"Teaching" abstract painting, intro to acrylic painting. / by william downey

How do you teach abstract, or "non-objective" painting? I've taught an intro to Acrylic course at the University of Calgary, and since it was to be an overview of the medium, I thought I'd include abstract painting in the outline.  I also happen to be a trained figurative artist with life drawing and paintings skills acquired, among other places, at the Angel Academy in Toronto -under Fernando Freitas, now the head instructor at the Academy of Realist Art, also in Toronto.  (Just an aside, I know of no better drawing instructor anywhere in the world than Fernando Freitas)

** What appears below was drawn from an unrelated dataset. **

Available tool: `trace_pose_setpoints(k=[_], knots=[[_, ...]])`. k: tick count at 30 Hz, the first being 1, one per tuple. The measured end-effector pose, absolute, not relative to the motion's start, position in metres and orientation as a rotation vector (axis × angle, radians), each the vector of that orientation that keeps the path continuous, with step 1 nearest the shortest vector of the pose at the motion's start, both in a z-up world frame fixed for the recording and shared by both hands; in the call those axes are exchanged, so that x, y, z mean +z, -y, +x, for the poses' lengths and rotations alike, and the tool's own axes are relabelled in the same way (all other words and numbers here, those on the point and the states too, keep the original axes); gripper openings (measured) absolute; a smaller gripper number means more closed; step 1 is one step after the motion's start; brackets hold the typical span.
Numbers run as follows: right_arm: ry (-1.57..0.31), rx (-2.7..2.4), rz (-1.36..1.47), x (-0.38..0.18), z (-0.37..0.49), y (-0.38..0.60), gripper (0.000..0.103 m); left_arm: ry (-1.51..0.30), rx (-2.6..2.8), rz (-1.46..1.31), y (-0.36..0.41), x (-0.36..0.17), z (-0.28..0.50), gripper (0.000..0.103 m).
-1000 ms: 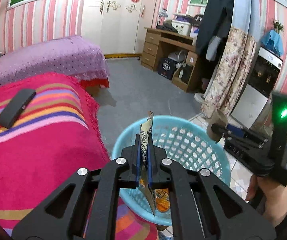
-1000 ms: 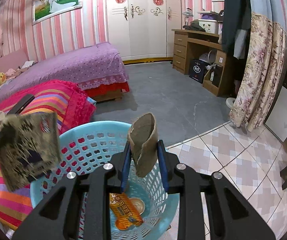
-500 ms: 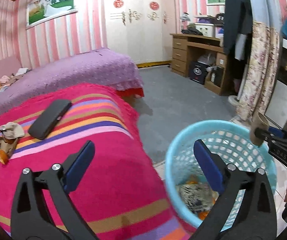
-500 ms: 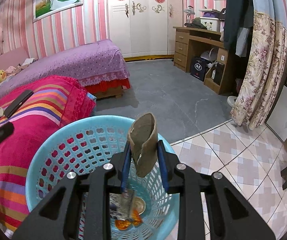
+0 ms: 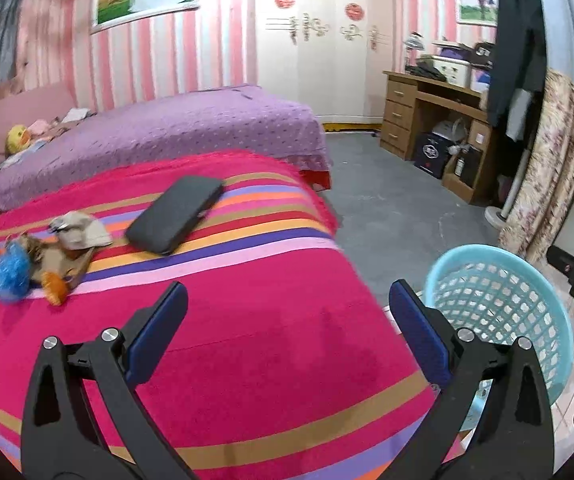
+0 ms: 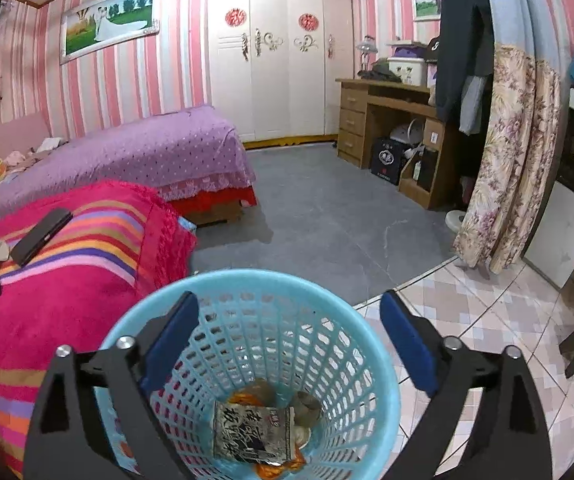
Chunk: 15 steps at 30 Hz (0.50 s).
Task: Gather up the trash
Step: 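Move both tools back over the bedspread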
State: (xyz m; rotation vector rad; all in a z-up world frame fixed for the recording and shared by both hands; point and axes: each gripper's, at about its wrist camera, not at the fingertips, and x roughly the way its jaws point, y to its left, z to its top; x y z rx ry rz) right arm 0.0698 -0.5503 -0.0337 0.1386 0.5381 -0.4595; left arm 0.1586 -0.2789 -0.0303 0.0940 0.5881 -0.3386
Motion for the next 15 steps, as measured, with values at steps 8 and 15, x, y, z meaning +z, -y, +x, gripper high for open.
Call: trace_pose_setpoints(k=[8, 15], knots=[[-0.538, -0.443, 0.112, -0.027, 0.090, 0.508, 0.098, -0.609, -0.254, 0.057, 0.200, -0.019, 0.163, 0.097], [-0.525, -0.361, 0.118, -0.019, 0.111, 0.457, 0.098, -0.584, -0.146, 0.078, 0.128, -0.001, 0.171, 0.097]])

I know that my work, when it works, is produced in a profound flow state, which, as far as I'm concerned is indistinguishable from meditation.  I'll save my thoughts and feelings about painting and meditation for a future post, but to be clear, I'm talking about mental silence, not mindfulness, not visualization, or breathing exercises, but silence.  All of my students were adults (obviously) and some of them were middle aged or older, so to get people to paint without thinking was not going to be easy.  Here is the approach I took:

This first priority was to get my students detached about their results.  Kids do this automatically, especially little kids.  Like making a sand castle and then knocking it over, if you stay in the present, both phases of the project are fun.  So how to make a sand castle you are willing squash at any moment?  Or a painting you are willing to drastically change or even paint over without flinching or second guessing yourself?  For starters, I did a demo in which I started half a dozen small abstracts.  By starting many at one time and starting them quickly, I was able to show how it looks when you just throw caution to the wind, dig in, and start playing.  I also tried to give some clues about different ways you can make shapes with brushes.  If you think of brush calligraphy, for example the shape of the Han characters in Chinese written language, the shapes are based on the shape the brush makes striking the paper. The brush size and shape generates the imagery. You can also think of it the way Western calligraphy like italic or gothic hands reflect the square edge of a calligraphy pen nib.  One of the best way to make organic and dynamic shapes with paint is to take this same approach: let the brush make the sorts of shapes and marks it wants to make.  This works especially well if you carefully attend to how you load and reload the brush-just as you would be careful to load the ink carefully to draw Chinese characters: don't dip the brush to far in the ink, draw the brush against the inside rim of the ink bottle to remove the excess, etc.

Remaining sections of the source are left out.